Support for ExponentialHistogram in OTLP Registry #3959

lenin-jaganathan · 2023-07-06T10:03:23Z

Resolves #3861.

Adds support for https://github.com/open-telemetry/opentelemetry-specification/blob/main/specification/metrics/data-model.md#exponentialhistogram. Math used for index calculation is re-used from the OTEL specification which lays down the formula/techniques to be considered for index calculation also keeping performance in mind.

Did some benchmarking between the explicit bucket histograms used earlier and the exponential histogram and below are the results,

GC allocation,

Throughput in ns,

Known Issues,

~~For delta flavor, the support for last-minute data is not yet added.~~
While recording the exact powers of 2 on a positive scale, the exact computation is not used.

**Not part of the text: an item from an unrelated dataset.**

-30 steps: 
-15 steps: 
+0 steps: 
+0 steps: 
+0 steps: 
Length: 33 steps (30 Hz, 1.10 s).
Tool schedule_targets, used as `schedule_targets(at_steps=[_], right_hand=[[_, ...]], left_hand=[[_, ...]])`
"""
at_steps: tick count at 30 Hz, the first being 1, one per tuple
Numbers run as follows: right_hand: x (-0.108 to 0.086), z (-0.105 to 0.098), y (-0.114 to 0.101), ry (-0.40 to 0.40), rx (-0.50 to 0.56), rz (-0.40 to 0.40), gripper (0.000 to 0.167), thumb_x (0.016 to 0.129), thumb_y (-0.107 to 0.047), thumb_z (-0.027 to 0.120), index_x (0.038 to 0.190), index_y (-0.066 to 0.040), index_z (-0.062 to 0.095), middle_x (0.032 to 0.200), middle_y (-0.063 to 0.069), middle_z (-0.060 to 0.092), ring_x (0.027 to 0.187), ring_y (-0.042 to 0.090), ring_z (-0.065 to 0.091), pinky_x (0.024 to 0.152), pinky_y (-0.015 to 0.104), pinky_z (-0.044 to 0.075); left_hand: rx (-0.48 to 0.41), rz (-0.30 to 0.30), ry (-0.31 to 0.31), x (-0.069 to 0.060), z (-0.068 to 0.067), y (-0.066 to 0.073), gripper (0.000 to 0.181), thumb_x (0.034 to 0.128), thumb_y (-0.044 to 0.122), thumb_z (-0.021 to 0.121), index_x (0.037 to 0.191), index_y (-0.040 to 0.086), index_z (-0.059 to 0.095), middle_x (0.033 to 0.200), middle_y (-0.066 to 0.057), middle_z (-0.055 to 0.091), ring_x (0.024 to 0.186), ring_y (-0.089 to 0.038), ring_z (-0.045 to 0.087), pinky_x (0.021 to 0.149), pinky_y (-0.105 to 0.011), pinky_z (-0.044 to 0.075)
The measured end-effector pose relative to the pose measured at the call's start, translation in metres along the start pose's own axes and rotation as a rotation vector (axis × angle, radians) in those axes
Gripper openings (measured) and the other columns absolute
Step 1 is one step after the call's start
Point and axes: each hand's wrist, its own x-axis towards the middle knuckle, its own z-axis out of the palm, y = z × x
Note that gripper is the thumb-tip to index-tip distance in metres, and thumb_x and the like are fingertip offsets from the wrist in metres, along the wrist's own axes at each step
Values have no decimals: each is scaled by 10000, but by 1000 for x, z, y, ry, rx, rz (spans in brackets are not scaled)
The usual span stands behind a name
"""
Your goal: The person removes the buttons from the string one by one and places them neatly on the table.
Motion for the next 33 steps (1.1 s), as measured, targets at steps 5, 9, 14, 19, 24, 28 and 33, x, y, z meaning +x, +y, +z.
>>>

It seems it will cause performance concerns with extra computation for every recording cycle.
DistributionStatisticConfig#getMinimumExpectedValueAsDouble is used as the zero threshold, but this results in values equal to the minimum expected value being added to the zeroCount instead of a positive histogram bucket.

...istry-otlp/src/main/java/io/micrometer/registry/otlp/internal/Base2ExponentialHistogram.java

lenin-jaganathan · 2023-07-28T17:34:28Z

@jonatan-ivanov / @shakuzen Is this something that can be looked for next milestone release?

lenin-jaganathan · 2023-09-01T06:02:55Z

@shakuzen / @jonatan-ivanov Circling back to see if this can be looked upon?

sfc-gh-rscott · 2024-07-01T16:07:49Z

@lenin-jaganathan @jonatan-ivanov @shakuzen is it possible to dust this off and get it merged?

shakuzen · 2024-07-18T08:52:01Z

I'll be looking into this and hopefully working with @lenin-jaganathan if he has time this and next week.

sfc-gh-rscott · 2024-07-23T17:43:40Z

@shakuzen @lenin-jaganathan It looks like the code here is ready to merge. Thanks for that. Would it be possible to document the code changes required to use exponential histograms from a consumer's perspective?

shakuzen · 2024-07-24T09:54:15Z

Would it be possible to document the code changes required to use exponential histograms from a consumer's perspective?

Documentation will come when we've finished reviewing and determine what form the feature will take. This pull request is focused on the OTLP registry but the Prometheus registry (with the latest Prometheus client) can also support exponential histograms (Prometheus calls it native histograms). So one thing I am also considering is if it makes sense to do something more generically than the OTLP registry at this time or not. That will likely influence what this feature looks like from a consumer's perspective.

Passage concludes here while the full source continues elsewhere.